Directions for this task
Produce word for word the lines of the data below running from the one that has "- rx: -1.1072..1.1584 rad" to the one that has "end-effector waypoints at", inclusive, and no others.

Dataset

******

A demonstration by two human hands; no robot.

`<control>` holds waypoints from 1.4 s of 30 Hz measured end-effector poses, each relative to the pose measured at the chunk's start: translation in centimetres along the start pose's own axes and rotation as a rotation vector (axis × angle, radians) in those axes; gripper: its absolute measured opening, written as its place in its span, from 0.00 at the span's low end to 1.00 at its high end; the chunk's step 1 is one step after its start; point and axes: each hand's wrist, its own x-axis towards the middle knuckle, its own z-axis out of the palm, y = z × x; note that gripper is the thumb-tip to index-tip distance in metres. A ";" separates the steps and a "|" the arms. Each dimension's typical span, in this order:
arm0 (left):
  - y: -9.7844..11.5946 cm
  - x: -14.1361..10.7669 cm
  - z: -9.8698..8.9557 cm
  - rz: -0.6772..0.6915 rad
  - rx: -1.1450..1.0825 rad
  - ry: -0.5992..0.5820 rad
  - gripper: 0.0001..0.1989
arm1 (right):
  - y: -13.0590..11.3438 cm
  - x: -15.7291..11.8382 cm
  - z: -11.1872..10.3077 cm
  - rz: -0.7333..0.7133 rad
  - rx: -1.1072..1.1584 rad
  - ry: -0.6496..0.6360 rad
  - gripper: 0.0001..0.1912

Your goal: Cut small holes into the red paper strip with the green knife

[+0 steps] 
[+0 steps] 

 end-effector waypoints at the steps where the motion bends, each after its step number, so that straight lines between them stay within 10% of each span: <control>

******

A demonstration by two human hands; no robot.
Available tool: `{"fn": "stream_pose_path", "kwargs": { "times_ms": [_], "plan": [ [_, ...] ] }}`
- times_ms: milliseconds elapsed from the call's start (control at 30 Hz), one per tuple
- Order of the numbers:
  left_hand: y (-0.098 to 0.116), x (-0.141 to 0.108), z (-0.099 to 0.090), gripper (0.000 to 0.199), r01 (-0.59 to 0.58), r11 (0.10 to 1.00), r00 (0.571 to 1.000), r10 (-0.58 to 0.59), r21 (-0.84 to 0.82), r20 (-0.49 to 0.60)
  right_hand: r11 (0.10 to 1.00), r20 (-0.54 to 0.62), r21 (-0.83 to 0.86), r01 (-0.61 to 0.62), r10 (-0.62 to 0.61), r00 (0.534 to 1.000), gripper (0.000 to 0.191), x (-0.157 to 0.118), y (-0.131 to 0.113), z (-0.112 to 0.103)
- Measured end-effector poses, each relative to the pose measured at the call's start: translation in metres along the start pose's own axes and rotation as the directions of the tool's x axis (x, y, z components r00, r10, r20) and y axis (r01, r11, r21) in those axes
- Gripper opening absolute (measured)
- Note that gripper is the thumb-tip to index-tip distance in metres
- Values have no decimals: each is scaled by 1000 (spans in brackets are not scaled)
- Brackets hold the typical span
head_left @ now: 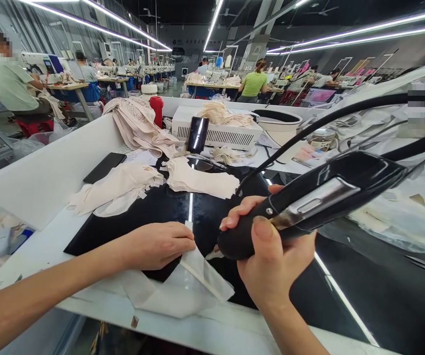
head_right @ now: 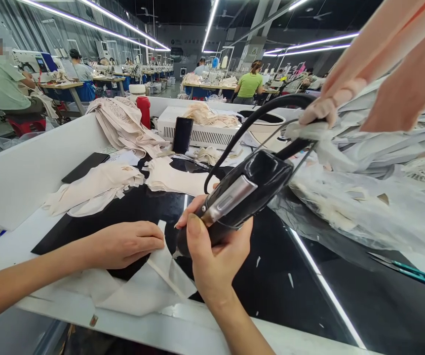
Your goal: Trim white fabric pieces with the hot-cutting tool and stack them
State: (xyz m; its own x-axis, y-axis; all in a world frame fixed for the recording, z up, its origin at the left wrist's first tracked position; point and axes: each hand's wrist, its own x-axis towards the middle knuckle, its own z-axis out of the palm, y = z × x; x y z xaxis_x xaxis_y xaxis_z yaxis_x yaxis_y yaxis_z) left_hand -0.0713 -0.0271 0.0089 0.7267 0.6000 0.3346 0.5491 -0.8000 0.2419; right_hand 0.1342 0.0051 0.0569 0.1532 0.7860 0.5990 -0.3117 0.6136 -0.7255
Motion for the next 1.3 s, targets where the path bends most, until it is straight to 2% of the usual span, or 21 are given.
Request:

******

Task answer
  - rx: -1.1072..1.1584 rad
  - ry: -0.6496..0.6360 rad
  - gripper: 0.0001..0.1912

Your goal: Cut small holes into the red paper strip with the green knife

[+0 steps] 
[+0 steps] 

 end-effector waypoints at the steps where the motion bends, each after its step number, so that straight lines between them stay within 10% of each span: <control>

No further output is required, since the answer is complete.